Enquanto bebia a xícara de café, fiquei olhando pela janela que dá para o jardim. Esta casa foi um acerto desde o início, mas não posso evitar que, por enquanto, muitas coisas continuem me fazendo lembrar dela. Foi ela quem a escolheu, quem decidiu como decorá-la, quem... Bem, imagino que isso agora não tem importância. Achei que o conselho médico de "me abrir" para os outros me ajudaria a superar sua ausência, mas o tempo passa e ainda a sinto presente em todos os lugares. "Escreva um blog", disse o psicólogo, "fale do que quiser, de qualquer assunto, mas fale." Bem, isso é o que estou fazendo agora mesmo, mas parece não estar ajudando muito. Pelo menos, não a mim.

Que diabos! Quem sabe?

O jardim está verde, úmido, frondoso, descuidado. Faz três semanas que chove sem parar na Galícia, e a umidade entra por todos os lados. Em breve, vou ter de cortar a grama e limpar os muros do jardim. Isso também foi decisão dela, que a casa fosse cercada desses altos muros de pedra pelos quais agora a água escorre. "Precisamos de privacidade", dizia... Agora que ela não está mais aqui, tenho a sensação de estar morando em uma fortaleza.

Ajeitei a gravata, peguei a pasta e desliguei o rádio. O locutor estava comentando a explosiva situação de uma dessas ex-repúblicas soviéticas do Cáucaso com um nome acabado em "ão". Pelo visto, um grupo de rebeldes atacou umas instalações militares onde tropas russas estavam acantonadas, ou algo assim.

Sangue demais para o meu gosto. Desliguei o rádio rapidamente. Tenho de ir para o escritório. Estou em cima da hora.

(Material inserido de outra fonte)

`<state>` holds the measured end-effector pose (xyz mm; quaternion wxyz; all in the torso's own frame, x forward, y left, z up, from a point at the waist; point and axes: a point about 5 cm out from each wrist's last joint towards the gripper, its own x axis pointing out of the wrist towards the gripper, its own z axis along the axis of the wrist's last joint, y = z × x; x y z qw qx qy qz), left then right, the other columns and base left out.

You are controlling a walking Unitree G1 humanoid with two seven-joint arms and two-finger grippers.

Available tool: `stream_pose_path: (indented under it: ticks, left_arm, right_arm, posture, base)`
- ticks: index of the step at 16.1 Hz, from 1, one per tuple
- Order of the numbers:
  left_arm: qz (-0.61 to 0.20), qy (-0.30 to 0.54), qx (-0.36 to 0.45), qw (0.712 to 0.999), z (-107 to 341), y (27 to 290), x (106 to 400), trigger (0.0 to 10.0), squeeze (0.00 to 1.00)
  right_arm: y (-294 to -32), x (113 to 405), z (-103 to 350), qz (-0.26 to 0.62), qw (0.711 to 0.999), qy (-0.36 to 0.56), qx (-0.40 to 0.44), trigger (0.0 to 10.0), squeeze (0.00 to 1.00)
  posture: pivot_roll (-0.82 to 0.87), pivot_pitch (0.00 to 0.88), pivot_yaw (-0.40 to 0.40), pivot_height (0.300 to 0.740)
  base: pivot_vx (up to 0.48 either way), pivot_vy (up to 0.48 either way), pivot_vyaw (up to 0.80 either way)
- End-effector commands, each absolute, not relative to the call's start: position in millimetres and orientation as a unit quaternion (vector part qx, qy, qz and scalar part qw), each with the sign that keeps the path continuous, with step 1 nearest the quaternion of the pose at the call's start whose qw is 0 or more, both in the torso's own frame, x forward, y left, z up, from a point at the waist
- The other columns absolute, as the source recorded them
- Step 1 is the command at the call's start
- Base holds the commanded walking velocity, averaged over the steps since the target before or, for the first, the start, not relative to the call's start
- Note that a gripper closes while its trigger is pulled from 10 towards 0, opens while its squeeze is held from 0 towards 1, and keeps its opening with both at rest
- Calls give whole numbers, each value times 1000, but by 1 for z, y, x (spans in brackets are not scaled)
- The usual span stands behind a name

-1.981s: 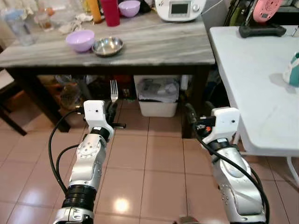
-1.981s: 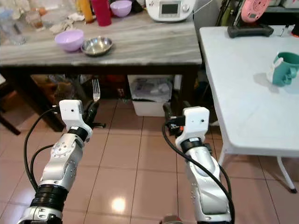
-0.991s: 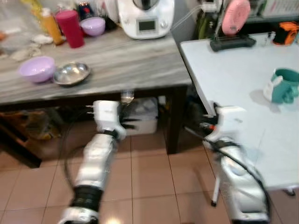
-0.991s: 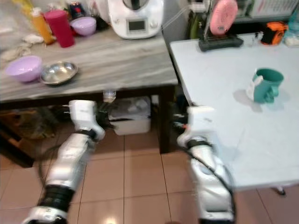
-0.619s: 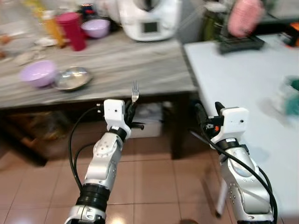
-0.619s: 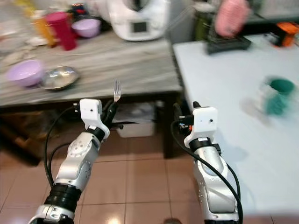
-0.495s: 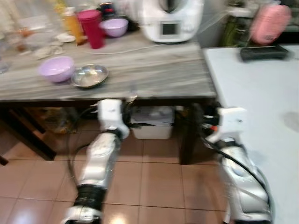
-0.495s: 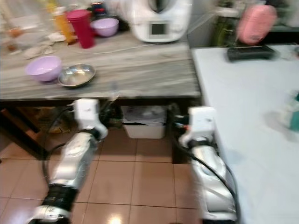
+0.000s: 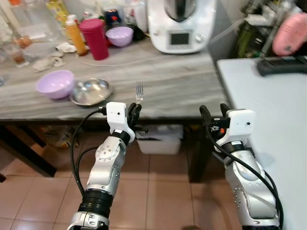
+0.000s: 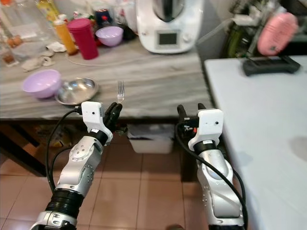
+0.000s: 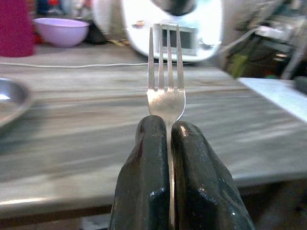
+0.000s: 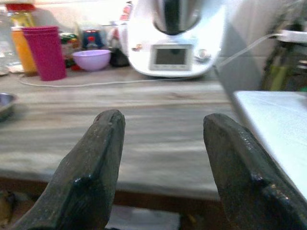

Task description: Setting the table

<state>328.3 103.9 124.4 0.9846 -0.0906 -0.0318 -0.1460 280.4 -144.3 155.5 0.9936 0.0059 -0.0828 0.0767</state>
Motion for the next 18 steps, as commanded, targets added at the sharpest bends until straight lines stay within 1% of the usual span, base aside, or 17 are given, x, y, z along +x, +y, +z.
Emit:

Passaram-se vários dias desde a última vez que atualizei o blog. A reunião com o pessoal da empresa acabou sendo excelente! Acho que este ano vou poder me permitir umas boas férias só com o que ganhei no último mês.

No fim do ano jantei na casa de meus pais, em Cotobade, perto de Pontevedra. Ele se mudaram para lá há alguns anos, desde que pararam de trabalhar. Estavam meus pais, como é óbvio, além dos meus tios e minha irmã com o namorado, recémchegados de Barcelona, onde trabalham. Ela é advogada como eu, mas atuamos em ramos diferentes. Ela mora em Barcelona há anos e parece estar muito integrada à vida catalã. Mas eu sempre preferi a Galícia.

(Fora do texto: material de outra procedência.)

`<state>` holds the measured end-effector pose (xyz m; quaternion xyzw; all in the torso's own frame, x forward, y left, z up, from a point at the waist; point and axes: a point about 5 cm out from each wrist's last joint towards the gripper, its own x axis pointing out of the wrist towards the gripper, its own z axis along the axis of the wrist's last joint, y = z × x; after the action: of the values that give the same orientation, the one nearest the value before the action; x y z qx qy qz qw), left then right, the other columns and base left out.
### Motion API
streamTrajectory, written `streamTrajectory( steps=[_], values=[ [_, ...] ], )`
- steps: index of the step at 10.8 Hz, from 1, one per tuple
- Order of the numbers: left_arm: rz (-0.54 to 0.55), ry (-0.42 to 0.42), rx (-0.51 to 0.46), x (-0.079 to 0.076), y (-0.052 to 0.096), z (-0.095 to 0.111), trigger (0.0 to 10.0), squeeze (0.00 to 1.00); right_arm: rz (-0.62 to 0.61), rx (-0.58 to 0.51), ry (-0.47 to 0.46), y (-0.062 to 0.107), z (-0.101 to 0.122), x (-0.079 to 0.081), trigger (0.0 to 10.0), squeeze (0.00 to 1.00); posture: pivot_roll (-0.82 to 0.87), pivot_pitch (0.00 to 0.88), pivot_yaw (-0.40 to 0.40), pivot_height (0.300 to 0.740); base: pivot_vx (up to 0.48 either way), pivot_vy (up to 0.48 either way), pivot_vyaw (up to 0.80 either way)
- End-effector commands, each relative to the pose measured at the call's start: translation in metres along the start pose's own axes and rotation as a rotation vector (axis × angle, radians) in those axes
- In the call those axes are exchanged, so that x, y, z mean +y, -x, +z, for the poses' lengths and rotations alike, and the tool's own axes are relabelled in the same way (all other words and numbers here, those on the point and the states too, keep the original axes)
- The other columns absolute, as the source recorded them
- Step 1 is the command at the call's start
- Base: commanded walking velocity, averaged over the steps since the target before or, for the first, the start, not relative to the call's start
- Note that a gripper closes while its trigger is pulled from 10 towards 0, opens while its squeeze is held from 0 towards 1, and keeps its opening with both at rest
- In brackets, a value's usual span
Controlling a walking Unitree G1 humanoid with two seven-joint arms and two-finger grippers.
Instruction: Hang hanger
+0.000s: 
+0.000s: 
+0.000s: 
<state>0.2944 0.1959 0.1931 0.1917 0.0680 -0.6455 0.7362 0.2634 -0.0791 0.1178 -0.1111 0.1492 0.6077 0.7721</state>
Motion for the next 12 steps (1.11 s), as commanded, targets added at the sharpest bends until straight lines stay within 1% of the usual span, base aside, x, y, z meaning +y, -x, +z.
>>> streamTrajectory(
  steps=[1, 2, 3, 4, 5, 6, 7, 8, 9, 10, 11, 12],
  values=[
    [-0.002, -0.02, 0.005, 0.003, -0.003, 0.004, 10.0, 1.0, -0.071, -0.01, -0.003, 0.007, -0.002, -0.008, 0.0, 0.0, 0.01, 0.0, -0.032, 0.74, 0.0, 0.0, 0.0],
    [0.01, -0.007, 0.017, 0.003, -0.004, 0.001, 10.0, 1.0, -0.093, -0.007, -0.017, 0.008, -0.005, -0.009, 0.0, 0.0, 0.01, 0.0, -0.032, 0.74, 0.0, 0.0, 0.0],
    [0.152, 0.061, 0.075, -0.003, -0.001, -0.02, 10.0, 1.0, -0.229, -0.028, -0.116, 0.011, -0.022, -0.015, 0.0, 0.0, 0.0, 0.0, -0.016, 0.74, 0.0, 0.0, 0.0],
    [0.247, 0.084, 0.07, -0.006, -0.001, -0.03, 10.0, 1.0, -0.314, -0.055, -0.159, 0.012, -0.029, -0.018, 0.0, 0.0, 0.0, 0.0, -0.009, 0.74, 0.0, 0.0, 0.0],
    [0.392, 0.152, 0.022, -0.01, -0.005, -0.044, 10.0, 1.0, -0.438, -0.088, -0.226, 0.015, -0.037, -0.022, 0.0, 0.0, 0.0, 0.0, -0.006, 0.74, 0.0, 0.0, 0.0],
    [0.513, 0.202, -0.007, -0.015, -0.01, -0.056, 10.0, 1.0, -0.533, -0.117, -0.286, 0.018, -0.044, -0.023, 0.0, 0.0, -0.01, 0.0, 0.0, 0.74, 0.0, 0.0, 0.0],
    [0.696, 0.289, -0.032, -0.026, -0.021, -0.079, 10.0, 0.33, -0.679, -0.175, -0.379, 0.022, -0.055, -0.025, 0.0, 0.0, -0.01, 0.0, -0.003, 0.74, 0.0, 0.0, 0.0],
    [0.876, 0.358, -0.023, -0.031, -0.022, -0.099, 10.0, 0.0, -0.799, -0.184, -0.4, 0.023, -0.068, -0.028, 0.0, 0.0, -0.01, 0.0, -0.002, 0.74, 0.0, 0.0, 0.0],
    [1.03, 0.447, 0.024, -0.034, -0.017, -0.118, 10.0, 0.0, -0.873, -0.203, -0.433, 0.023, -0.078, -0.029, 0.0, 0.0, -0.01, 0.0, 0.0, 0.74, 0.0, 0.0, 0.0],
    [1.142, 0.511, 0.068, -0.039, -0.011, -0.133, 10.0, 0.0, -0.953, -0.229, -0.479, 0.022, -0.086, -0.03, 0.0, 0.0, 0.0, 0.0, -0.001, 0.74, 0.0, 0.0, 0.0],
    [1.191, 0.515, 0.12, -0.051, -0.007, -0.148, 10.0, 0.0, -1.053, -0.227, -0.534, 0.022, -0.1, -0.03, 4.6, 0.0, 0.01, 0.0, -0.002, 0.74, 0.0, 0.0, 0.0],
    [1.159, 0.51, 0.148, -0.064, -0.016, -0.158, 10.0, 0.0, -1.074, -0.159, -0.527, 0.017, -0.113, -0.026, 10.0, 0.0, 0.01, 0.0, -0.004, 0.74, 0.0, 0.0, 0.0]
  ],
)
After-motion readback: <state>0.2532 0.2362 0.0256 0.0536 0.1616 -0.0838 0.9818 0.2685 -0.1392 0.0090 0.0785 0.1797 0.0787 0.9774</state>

Durante o jantar, comentamos a grande notícia desses dias no jornal: o novo conflito dos russos no Cáucaso. Pelo visto, um grupo de guerrilheiros islâmicos do... Daguestão?? atacou umas antigas bases soviéticas que ainda estão sob controle russo nessa república. Minha irmã acha que deviam estar procurando algum material nuclear.

Espero que esteja enganada. Só o que nos faltava era outro 11-M, só que com bombas nucleares.

As poucas imagens mostradas são muito confusas. Parece que as instalações atacadas eram de caráter super secreto e as autoridades não permitem filmar ou fotografar. Os correspondentes são obrigados a fazer suas reportagens com imagens de arquivo e outras feitas do terraço de um hotel. Estão falando de centenas de mortos e Putin decretou estado de atenção em todo o território russo. As imagens de soldados e tanques ocupando as ruas são impressionantes... Com certeza temem que haja mais atentados ou ataques pelo país.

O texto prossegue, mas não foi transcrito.